### PROBLEM TO WORK ON:
All of the data, except its images, should be set down exactly as it appears.

### DATASET EXCERPT:
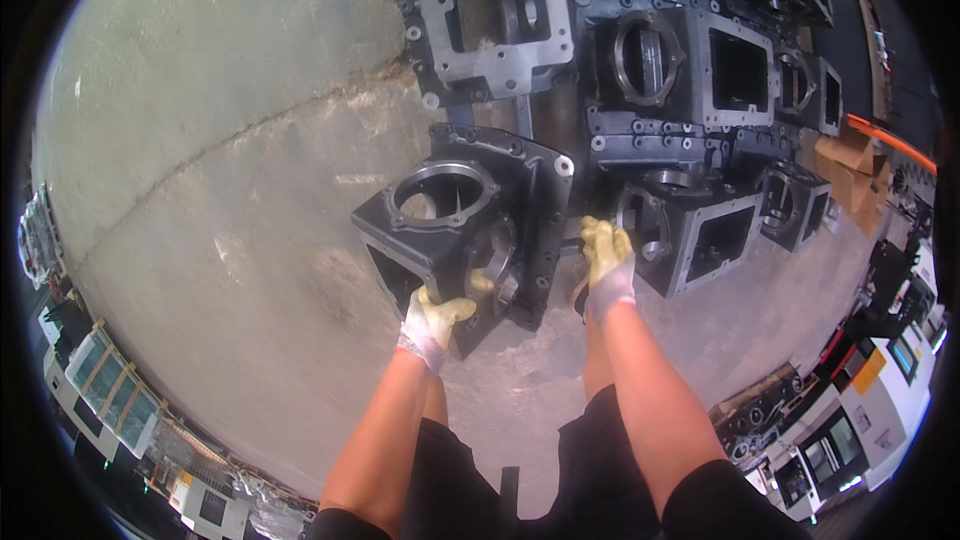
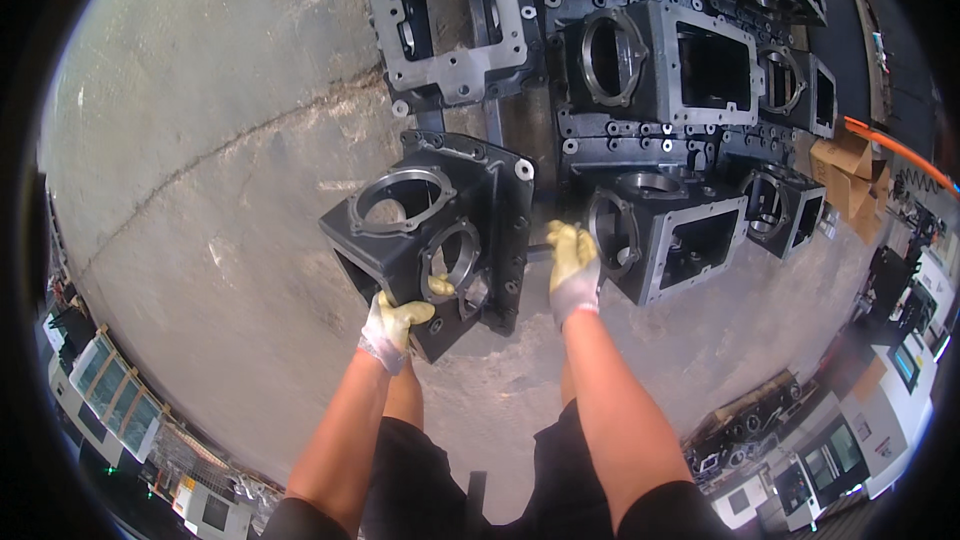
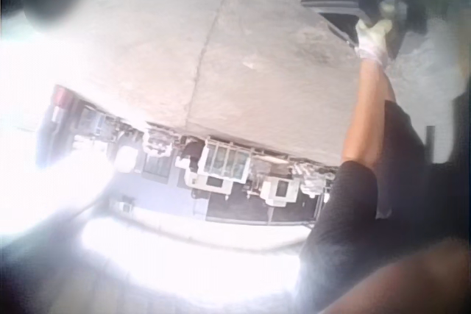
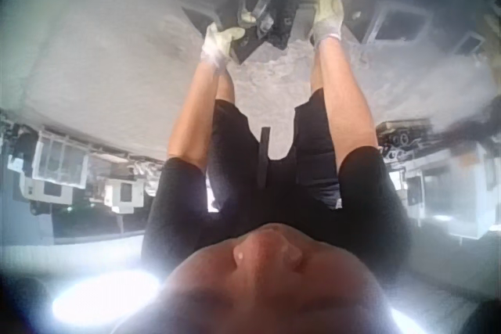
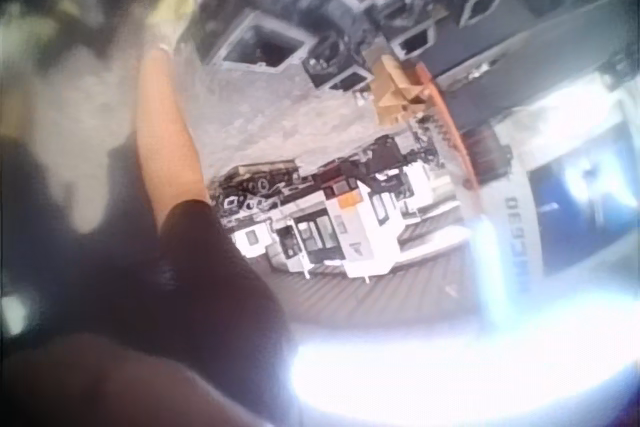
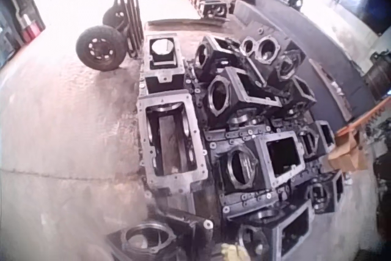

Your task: The person handles large metal engine components, picking them up by hand and using a small metal pin to check holes in the castings before placing them back on a wooden pallet.

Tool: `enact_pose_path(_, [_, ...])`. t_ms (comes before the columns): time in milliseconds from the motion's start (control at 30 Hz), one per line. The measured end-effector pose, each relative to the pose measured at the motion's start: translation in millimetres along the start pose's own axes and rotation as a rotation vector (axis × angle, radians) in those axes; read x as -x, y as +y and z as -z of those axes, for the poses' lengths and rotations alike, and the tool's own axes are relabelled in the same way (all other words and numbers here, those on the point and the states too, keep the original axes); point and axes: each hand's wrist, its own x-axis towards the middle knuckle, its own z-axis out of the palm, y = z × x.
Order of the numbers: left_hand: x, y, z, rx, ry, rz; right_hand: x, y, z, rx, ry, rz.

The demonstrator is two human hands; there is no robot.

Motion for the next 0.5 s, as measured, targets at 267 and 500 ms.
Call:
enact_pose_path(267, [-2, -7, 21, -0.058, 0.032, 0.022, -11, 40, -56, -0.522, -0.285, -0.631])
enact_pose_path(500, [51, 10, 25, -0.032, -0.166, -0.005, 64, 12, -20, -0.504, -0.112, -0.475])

### TASK SOLUTION:
Your task: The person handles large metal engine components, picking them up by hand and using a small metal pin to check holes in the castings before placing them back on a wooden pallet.

Tool: `enact_pose_path(_, [_, ...])`. t_ms (comes before the columns): time in milliseconds from the motion's start (control at 30 Hz), one per line. The measured end-effector pose, each relative to the pose measured at the motion's start: translation in millimetres along the start pose's own axes and rotation as a rotation vector (axis × angle, radians) in those axes; read x as -x, y as +y and z as -z of those axes, for the poses' lengths and rotations alike, and the tool's own axes are relabelled in the same way (all other words and numbers here, those on the point and the states too, keep the original axes); point and axes: each hand's wrist, its own x-axis towards the middle knuckle, its own z-axis out of the palm, y = z × x.
Order of the numbers: left_hand: x, y, z, rx, ry, rz; right_hand: x, y, z, rx, ry, rz.

The demonstrator is two human hands; there is no robot.

Motion for the next 0.5 s, as measured, targets at 267 and 500 ms.
Call:
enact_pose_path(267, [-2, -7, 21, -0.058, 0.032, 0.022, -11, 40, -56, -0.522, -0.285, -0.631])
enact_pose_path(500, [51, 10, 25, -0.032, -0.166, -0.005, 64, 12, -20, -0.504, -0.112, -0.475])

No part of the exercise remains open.